What is total elbow replacement?

The elbow joint is made up of three bones - the humerus, ulna and radius, which join together at the elbow to form a “hinge” joint. The humerus is the bone in the upper arm, and the ulna and radius are the bones in the forearm. A total elbow replacement is an operation which replaces the worn surfaces of the humerus and ulna with new surfaces.

How is the operation carried out?

An elbow replacement is carried out under a general anaesthetic. It involves an incision along the back of your elbow and will leave a scar about 15cm long.

What are the benefits of having a total elbow replacement?

A total elbow replacement is used for people who have significant pain in the elbow and reduced elbow movement because of severe degenerative changes in the elbow, such as arthritis.

Rheumatoid Arthritis is the main reason why elbow replacements are carried out. This is a type of arthritis that can affect many joints in the body resulting in pain and reduced movement.

Osteoarthritis is "wear and tear" arthritis which damages the joint surfaces. Occasionally an elbow replacement may be carried out following trauma to the elbow which has resulted in fractures involving the joint surfaces. It is normal to experience some pain after the operation but a total elbow replacement can relieve a lot of the pain you have previously experienced. In addition there may be some improvement in the range of movement of your elbow. It is unlikely you will get as much movement as in a normal elbow but due to the decreased pain you may be able to carry out functional activities more easily.
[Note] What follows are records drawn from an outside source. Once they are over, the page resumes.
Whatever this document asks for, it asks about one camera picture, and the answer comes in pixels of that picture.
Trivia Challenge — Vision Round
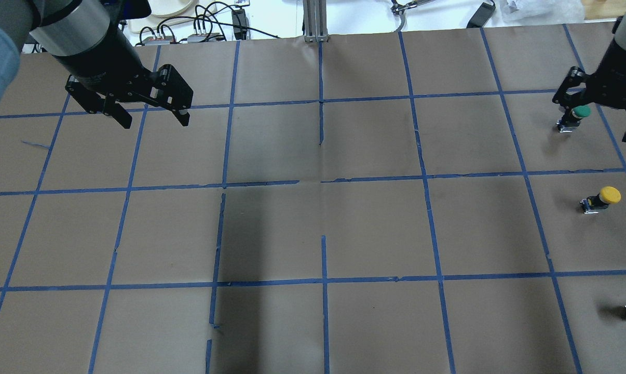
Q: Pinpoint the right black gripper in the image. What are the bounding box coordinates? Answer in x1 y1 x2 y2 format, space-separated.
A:
552 40 626 143

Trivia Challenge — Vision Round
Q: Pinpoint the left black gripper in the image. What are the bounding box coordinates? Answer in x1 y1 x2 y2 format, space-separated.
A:
54 26 194 129

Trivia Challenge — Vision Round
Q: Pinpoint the yellow push button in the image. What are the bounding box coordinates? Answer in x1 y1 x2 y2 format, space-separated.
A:
580 185 622 215

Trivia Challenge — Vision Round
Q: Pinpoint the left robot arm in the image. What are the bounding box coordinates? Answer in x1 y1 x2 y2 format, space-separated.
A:
0 1 194 129

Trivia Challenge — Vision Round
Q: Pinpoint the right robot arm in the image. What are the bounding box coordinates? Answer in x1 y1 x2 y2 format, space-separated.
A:
552 14 626 142

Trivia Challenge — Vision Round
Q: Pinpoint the wooden cutting board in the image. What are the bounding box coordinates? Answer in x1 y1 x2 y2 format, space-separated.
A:
581 0 626 21

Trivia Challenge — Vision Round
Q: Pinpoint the beige plate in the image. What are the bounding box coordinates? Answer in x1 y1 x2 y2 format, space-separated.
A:
147 0 196 19

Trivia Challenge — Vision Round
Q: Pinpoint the black power supply brick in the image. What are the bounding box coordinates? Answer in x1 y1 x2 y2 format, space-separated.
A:
232 7 248 40

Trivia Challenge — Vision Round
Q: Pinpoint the clear plastic bag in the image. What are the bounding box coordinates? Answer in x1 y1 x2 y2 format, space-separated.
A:
496 1 586 24

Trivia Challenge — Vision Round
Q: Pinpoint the black power adapter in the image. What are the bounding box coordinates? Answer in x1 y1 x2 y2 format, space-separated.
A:
466 1 496 29

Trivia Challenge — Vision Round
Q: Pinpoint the aluminium frame post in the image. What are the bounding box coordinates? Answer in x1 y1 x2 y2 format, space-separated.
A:
303 0 329 43

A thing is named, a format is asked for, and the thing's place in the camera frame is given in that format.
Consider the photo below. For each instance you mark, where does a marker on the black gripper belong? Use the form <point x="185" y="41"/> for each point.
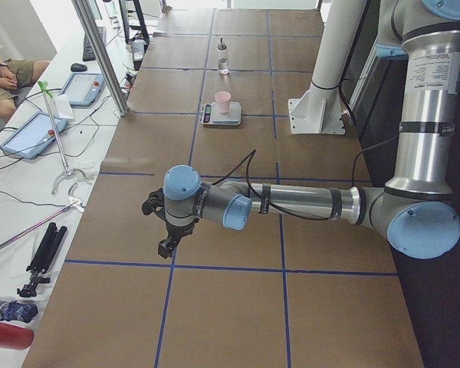
<point x="177" y="231"/>

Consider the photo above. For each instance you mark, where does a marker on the pink plastic cup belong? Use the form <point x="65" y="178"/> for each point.
<point x="223" y="100"/>

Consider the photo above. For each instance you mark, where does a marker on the glass sauce bottle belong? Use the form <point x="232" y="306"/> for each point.
<point x="222" y="55"/>

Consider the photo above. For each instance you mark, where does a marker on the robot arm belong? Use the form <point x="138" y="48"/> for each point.
<point x="411" y="211"/>

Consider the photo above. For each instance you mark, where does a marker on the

Are there any complications of having a total elbow replacement?

As with most types of surgery there are risks involved and complications can occur unrelated to the elbow replacement.

These include:


  • Anaesthetic risks

  • Chest infections

  • Blood clots in the legs (deep vein thrombosis)

  • Blood clots in the lungs (pulmonary embolus)


Some other complications, which can occur specifically following an elbow replacement, are:

1) Infection
2) The new joint loosening
3) Damage to the nerves
4) Fracture

These risks are very small but if any occur, further treatment or an operation may be necessary.

1) Infection can be a serious complication. Some infections show up immediately whilst you are still in hospital, others are not obvious until you have gone home. To try and reduce this risk, it is normal practice to give antibiotics at the time of your operation.

2) Loosening is one of the main reasons why joint replacements can eventually fail. On average you can expect your elbow replacement to last at least 5 years and hopefully more than 10 years before there is any significant loosening.

3) Nerve damage can occur during the surgery as nerves pass close by the site of the operation. Damage can be temporary if retractors holding them out of the way stretch them. This could result in some reduced feeling or weakness in part of your hand making it difficult for you to use your hand. It is rare that permanent damage can occur, but is possible.

4) A fracture during surgery is very rare, but may require additional surgery or a slightly different prosthesis. There is a small risk of a peri-prosthetic (below the
metal work) fracture after surgery - this is most likely to occur if you fall.

What happens if I agree to a total elbow replacement?

If you and your surgeon agree that a total elbow replacement is necessary, you will be asked to attend a pre-assessment clinic a few weeks before your surgery to ensure you are fit for the operation. This allows the team to record some baseline information such as your blood
pressure.

During your clinic appointment, the pre-operative assessment nurse will discuss your stay in hospital and organise any other necessary tests. These may include a blood test, urine test, an ECG (heart tracing) and x-rays.

If you feel that you may need extra support or help at home following your operation, please mention it at this clinic appointment. Another purpose of this clinic is for you to ask any
questions about the forthcoming surgery.

When will I know the date of my operation?

You may be given a provisional date at pre-assessment clinic and this will be confirmed by letter.

What instructions will I be given before my operation?

You will receive a letter which will confirm your admission date and it will include specific instructions you need to follow before coming in to hospital. If you take regular medication you will be told at preassessment clinic whether you should continue taking it as normal.

How long will I be in hospital for?

Following an elbow replacement you will generally be expected to remain in hospital up to a further 5 days. This is to ensure you are fit and well enough to manage at home, and also to start your post-operative rehabilitation.

Will I have to wear a sling?

For the first few days after the operation your elbow will be held straight in a plaster cast. When the cast is removed then you may be given a sling for a few days for comfort. You will be shown how to remove the sling carefully to wash and dress.

How will I sleep?

Sleep may be a little uncomfortable if you try and sleep on your affected side; we recommend that you lie on your back or on your opposite side as you prefer. Pillows can be used to give you comfort and support (feather pillows are easier to mould than foam ones).